The 5th Wave
Rick Yancey’s The 5th Wave is the first book in a YA SF trilogy, followed by The Infinite Sea and The Last Star. I read all three of them last week; it didn’t take long and the first book had a lot of promise. Unfortunately, I wasn’t excited about the nebulous are-they-aliens-or-are-they-us ending that dragged out in the last two books.
The series is YA because the protagonists are young. Only young people are left on earth after the fourth wave. The action seems like it’s SF because it begins between the third and fourth wave of an alien invasion, with a girl named Cassie who says
“time was flowing in reverse. The 1st Wave knocked us back to the eighteenth century. The next two slammed us into the Neolithic.
We were hunter-gatherers again. Nomads. Bottom of the pyramid.
But we weren’t ready to give up hope. Not yet.
There were still enough of us left to fight back.
We couldn’t take them head-on, but we could fight a guerilla war. We could go all asymmetrical on their alien asses. We had enough guns and ammo and even some transport that survived the 1st Wave. Our militaries had been decimated, but there were still functional units on every continent. There were bunkers and caves and underground bases where we could hide for years. You be American, alien invaders, and we’ll be Vietnam.
And the Others go, Yeah, okay, right.”
The 5th wave is made up of human children who are trained to kill, and then told that the other remaining human children who are not wearing a tracking device are aliens. We follow a little group of child soldiers who discover that those without the tracking device are not aliens, and then—for the lengths of two books—watch them fight bloody battles with everyone they meet because they can trust no one.
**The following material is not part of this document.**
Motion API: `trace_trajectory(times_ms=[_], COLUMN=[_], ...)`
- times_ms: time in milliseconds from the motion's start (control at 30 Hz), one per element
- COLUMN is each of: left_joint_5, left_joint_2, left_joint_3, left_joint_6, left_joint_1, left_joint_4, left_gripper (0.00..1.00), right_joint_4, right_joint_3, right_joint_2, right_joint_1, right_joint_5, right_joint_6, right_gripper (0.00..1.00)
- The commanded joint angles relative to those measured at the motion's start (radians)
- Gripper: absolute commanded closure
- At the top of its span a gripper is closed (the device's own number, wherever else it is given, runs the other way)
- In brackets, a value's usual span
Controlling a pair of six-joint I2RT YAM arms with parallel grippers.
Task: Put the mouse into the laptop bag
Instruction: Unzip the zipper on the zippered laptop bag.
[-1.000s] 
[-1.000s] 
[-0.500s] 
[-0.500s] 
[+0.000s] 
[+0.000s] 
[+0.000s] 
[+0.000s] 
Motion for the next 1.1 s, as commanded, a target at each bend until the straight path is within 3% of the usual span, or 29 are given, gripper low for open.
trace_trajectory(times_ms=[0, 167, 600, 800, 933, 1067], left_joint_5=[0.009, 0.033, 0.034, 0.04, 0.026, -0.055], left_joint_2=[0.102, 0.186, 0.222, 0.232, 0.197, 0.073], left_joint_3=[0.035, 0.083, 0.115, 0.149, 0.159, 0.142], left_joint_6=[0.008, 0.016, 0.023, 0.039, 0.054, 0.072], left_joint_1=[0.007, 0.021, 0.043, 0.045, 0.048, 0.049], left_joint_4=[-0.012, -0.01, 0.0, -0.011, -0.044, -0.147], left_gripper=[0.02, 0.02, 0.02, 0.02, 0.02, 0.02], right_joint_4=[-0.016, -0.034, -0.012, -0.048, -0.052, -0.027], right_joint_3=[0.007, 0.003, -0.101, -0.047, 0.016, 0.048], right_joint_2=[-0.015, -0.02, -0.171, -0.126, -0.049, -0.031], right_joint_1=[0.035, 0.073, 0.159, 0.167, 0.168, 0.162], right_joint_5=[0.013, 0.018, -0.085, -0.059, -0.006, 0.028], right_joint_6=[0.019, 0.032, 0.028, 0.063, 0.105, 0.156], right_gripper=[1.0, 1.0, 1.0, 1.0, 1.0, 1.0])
The children try to stay “human” by remembering how to love each other and not descend completely to survival mode, but the aliens make that harder and harder, escalating the kinds of “tests” these child soldiers undergo until it’s impossible for the reader, let alone the children, to tell who might be human and who might be alien. We never do really get a satisfying answer to who the aliens are and what they want.
The young characters’ attitude towards their lost civilization reveal the author as some kind of uber environmentalist who regards civilization as a blight upon the earth. Here’s one example:
“Really neat that human beings conquered the Earth, invented poetry and mathematics and the combustion engine, discovered that time and space are relative, built machines big and small to ferry us to the moon for some rocks or carry us to McDonald’s for a strawberry-banana smoothie. Very cool we split the atom and bestowed upon the Earth the Internet and smartphones and, of course, the selfie stick.
But the most wonderful thing of all, our highest achievement and the one thing for which I pray we will always be remembered, is stuffing wads of polyester into an anatomically incorrect, cartoonish ideal of one of nature’s most fearsome predators for no other reason than to soothe a child.”
As if the ridiculousness of ending with the selfie stick and this description of a teddy bear aren’t enough, later the author makes his meaning even more plain:
“The debris will settle. Rains will bathe the scorched and barren ground. Rivers will revert to their natural course. Forests and meadows and marsh and grasslands will reclaim what was cut and razed, filled and leveled and buried beneath tons of asphalt and concrete. Animal populations will explode. Wolves will return from the north and herds of bison, thirty million strong, will again darken the plains. It will be as if we never were, paradise reborn, and there is something ancient inside me, buried deep in the memory of my genes, that rejoices.”
So if you want an alien invasion story that is supposed to make you side with the alien but never reveals anything about him, turning your sympathy into twisted environmentalism at best and nihilism at worst, this is the series for you!